Jemaine takes Bret and Murray to see his new apartment. It turns out to be an empty cleaning cupboard, which Murray dubs a "compartment". When Jemaine announces he has to leave on a date, Bret quickly works out that it is with Sally. A jealous Bret takes Coco on a date to the same restaurant to which Jemaine has taken Sally. After dinner we learn that Sally is having a birthday party which happens to conflict with Jemaine's housewarming.

In the week leading up to the parties, the two band-mates launch into an escalating competition to craft the most thoughtful and beautiful birthday present for Sally.

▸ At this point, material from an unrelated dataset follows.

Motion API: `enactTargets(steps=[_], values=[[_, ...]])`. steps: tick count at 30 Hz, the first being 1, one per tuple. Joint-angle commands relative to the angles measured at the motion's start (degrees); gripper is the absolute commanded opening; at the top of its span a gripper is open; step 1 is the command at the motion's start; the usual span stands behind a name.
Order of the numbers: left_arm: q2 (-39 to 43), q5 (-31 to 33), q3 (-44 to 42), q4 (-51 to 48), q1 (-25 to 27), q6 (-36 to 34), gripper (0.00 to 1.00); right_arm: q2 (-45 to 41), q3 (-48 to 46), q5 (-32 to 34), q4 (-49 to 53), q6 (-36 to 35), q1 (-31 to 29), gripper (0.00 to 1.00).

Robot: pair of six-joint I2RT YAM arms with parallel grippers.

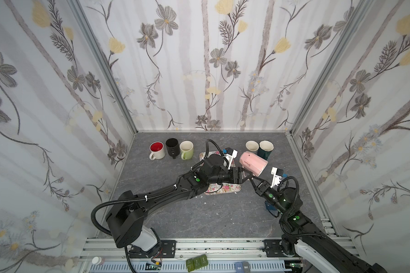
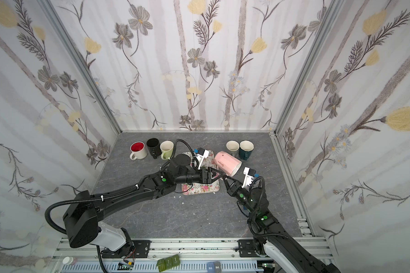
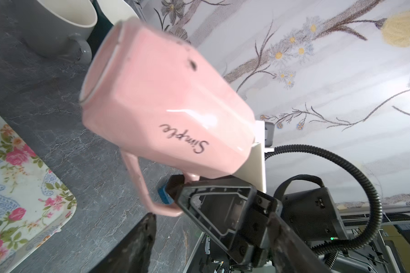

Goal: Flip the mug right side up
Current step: 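Close the right gripper on the pink mug's handle while the left gripper holds it, then open the left gripper and draw back while the right gripper carries the mug away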

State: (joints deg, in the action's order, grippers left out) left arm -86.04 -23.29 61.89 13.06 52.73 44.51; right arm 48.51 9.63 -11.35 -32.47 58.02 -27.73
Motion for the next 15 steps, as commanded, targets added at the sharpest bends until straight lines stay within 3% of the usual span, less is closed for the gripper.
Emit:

At the housewarming, Jemaine learns that Bret has gone to Sally's party instead, so he abandons it also and rushes to Sally's place. However at Sally's party they both get a shock — she tells them that she is engaged to Mark, an Australian former boyfriend. Mark has given her a BMW, which vastly outshines the creepy gifts that Bret and Jemaine have made. The two are heartbroken.

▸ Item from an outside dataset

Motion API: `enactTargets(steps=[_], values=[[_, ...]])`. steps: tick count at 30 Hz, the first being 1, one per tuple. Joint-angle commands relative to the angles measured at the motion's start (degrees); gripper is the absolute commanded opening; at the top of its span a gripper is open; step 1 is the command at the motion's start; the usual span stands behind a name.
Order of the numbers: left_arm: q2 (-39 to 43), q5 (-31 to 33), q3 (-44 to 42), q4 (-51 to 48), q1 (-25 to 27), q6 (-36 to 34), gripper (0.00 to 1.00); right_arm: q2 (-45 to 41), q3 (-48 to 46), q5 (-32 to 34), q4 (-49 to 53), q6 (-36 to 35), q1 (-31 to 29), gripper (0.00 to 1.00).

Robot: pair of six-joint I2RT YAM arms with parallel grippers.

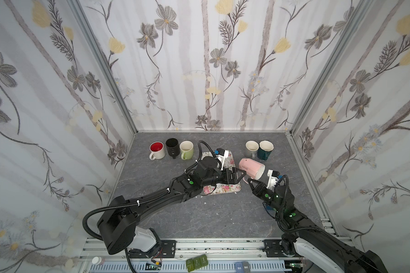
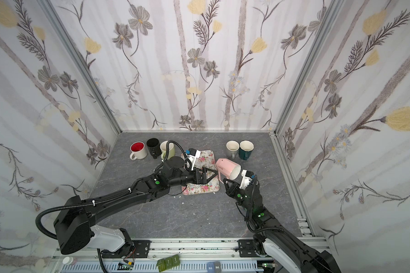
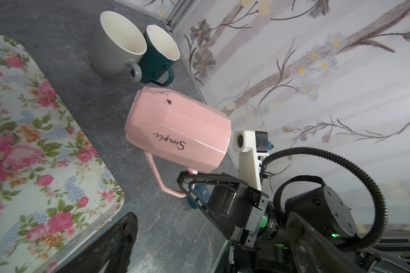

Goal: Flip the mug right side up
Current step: 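Open the left gripper and draw back while the right gripper carries the mug away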

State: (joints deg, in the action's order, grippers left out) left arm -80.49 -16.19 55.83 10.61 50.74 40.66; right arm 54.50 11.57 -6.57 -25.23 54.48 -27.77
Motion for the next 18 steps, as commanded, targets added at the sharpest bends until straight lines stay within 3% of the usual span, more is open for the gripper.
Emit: enactTargets(steps=[1, 6, 10, 18], values=[[2.8, 8.3, -2.3, -2.8, -0.3, -3.8, 1.0, -0.5, 4.5, 5.6, 8.0, -5.3, 0.0, 0.0], [8.0, 18.6, -7.9, -5.1, -0.6, -9.7, 1.0, 0.6, 11.4, 11.4, 22.5, -13.8, 0.2, 0.0], [11.1, 25.2, -12.6, -5.1, -1.3, -13.7, 1.0, 0.3, 15.0, 13.6, 28.4, -17.0, 2.0, 0.0], [15.0, 31.7, -22.1, 0.2, -2.2, -19.0, 1.0, 1.7, 24.3, 16.9, 43.6, -25.6, 10.1, 0.0]])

Walking home, Bret asks Jemaine to move back in. Jemaine agrees and then passes on a message from Coco — she has decided to dump Bret due to his obsession with Sally.

==Notes==

- This episode is the conclusion of both the Sally and Coco story lines.
- When Bret and Jemaine arrive at Jemaine's new apartment, the doorman greets them with "Welcome back Mr. Clemaine (apparently, a portmanteau of Jemaine Clement's first and last names)". This is the first time in the series that we have heard the surname of either of the two main characters.

==Songs==
This episode features the following songs.

==="Business Time"===
In the song "Business Time", Jemaine fantasizes about married life with Sally. The premise of the song is that Wednesday is the night of the week that they "usually make love". After some "foreplay" (brushing their teeth) and a couple of false starts, the objective is completed within two minutes, resulting in an unsatisfied Sally and a "sleepy" Jemaine. The song is performed in a bassy spoken voice interspersed with singing, similar to the style of Barry White. The guitar Bret uses in the song is seen hanging in Dave's shop in other episodes.

==="Song for Sally"===
"Song for Sally" is Bret and Jemaine's response to Sally announcing her engagement. In this duet, they each competitively describe their love for her and how each wishes that she'd come back to him. This sequence is shown at 60 frames per second instead of the usual 24.

==Cultural references==
During Bret's interrogation of Jemaine as to why he is moving out, Bret refers to Jemaine getting a "hickey from Judy Bailey". He is referring to veteran New Zealand news reader Judy Bailey.

In the same conversation, Bret mentions his mould collection. He refers to one mould by name, which he pronounces 'Aspergillius Finigus'. This appears to be a made-up name, although Aspergillus (no 'i') is a real genus of fungus. It is possible he is just mispronouncing the word 'fungus', or the real mould 'Aspergillus fumigatus'.